ADAM10 consists of two protein domains, a disintegrin domain and a prodomain; however, only the prodomain is required for APP processing. Other ADAM proteins, ADAM17 (also called TACE, tumor necrosis factor-α converting enzyme), ADAM9, and ADAM19 have also been identified as alpha secretases; extracellular expression of mutant ADAM9 (also known as MDC9 or meltrin gamma) lacking the membrane anchor domain has been suggested as one of many possible means of Alzheimer's prevention and treatment exploiting the alpha secretase pathway. Two distinct modalities of alpha-secretase activity have been observed in cells; constitutive activity occurs mainly at the cell surface and is independent of regulatory mechanisms inside the cell, while regulated activity occurs mainly in the golgi and is dependent on the activity of protein kinase C. Alpha-secretase activity in the golgi is thought to compete directly with the beta-secretase pathway for APP substrates during membrane protein maturation. Cell-surface cleavage by alpha secretase is very rapid after APP reaches the cell surface.

The activity of alpha secretases has been implicated in the regulation of learning and memory formation. Release of the APPsα ectodomain has neurotrophic effects that counteract apoptotic signaling and promote synapse formation, processes that are upregulated when ADAM10 is overexpressed. Alpha secretase activity has also been observed to be upregulated in response to the signaling peptide PACAP.

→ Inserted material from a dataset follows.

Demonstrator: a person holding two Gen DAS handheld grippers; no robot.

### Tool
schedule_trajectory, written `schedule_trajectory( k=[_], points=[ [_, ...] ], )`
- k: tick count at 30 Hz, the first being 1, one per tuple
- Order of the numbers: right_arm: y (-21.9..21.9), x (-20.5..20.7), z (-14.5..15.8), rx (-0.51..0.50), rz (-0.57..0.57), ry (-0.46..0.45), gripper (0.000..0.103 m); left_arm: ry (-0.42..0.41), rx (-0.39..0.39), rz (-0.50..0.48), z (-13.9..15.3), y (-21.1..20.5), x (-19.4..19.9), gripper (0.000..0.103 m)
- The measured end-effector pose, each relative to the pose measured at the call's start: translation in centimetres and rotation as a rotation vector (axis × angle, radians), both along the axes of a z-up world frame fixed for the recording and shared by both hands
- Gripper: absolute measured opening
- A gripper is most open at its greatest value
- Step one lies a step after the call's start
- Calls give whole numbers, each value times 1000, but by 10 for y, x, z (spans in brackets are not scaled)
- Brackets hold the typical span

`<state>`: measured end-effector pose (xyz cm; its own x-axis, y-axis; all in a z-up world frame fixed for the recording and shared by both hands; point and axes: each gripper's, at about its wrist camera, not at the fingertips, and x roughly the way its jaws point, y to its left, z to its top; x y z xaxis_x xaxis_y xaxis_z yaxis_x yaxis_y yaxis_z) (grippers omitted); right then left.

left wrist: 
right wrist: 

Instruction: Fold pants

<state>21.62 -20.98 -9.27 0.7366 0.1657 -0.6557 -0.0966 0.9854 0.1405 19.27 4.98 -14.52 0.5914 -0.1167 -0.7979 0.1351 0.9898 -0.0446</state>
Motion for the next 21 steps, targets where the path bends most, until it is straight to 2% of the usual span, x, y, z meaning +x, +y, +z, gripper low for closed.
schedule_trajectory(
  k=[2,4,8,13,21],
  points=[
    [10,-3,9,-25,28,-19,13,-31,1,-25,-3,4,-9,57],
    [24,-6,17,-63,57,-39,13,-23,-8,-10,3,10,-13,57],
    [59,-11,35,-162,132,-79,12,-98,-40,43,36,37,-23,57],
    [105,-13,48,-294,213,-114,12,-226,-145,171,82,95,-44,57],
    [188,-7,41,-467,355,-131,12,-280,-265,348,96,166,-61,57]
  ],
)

Related alpha-secretases, including ADAM10, have also been implicated in similar maturation events for other transmembrane proteins such as MHC class I proteins. Recent evidence suggests that some such proteins are first processed to ectodomains by alpha secretases and subsequently cleaved by another Alzheimer's-associated protease complex, gamma secretase in its presenilin-complexed form. The Notch pathway bears many similarities to APP processing and is also regulated in part by ADAM10.